• [Directions]:
For every line in the data below that contains "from", copy the line.

• [Raw data]:
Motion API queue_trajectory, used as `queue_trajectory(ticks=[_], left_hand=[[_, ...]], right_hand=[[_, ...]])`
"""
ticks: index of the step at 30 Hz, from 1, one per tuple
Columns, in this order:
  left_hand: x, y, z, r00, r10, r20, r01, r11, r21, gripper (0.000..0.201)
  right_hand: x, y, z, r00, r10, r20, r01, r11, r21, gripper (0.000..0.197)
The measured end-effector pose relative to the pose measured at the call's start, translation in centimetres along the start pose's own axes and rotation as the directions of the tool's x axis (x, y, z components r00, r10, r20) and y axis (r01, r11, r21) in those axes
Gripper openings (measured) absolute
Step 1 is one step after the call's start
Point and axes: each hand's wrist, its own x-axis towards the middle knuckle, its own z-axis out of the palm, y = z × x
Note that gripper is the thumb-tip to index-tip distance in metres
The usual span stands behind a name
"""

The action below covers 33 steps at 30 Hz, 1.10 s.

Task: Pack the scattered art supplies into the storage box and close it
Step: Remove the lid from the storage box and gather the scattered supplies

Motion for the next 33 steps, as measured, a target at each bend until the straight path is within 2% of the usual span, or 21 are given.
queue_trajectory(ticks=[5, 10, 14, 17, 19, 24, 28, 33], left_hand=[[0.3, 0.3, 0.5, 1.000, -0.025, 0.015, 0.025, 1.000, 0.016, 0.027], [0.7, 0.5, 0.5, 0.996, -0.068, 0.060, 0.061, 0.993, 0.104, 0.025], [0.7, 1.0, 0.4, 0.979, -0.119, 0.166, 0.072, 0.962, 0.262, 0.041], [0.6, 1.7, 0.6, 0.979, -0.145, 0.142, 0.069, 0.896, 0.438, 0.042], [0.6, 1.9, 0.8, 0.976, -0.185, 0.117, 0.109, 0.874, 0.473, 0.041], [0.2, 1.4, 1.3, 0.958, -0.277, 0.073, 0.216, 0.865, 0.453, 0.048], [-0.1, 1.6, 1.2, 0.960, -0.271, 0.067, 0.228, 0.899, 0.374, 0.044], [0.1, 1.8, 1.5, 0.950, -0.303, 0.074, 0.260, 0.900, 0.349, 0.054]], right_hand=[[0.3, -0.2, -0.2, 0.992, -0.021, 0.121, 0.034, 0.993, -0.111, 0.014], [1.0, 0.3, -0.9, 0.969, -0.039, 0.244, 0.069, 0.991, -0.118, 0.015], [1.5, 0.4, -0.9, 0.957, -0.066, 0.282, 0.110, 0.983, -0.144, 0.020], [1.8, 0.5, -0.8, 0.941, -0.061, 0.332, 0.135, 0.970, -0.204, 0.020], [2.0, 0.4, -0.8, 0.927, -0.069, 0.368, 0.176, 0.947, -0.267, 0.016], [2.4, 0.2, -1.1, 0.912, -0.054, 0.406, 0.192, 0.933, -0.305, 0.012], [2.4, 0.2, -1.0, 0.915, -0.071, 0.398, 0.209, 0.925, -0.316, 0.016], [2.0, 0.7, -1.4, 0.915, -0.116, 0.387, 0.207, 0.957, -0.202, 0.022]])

• [Task solution]:
ticks: index of the step at 30 Hz, from 1, one per tuple
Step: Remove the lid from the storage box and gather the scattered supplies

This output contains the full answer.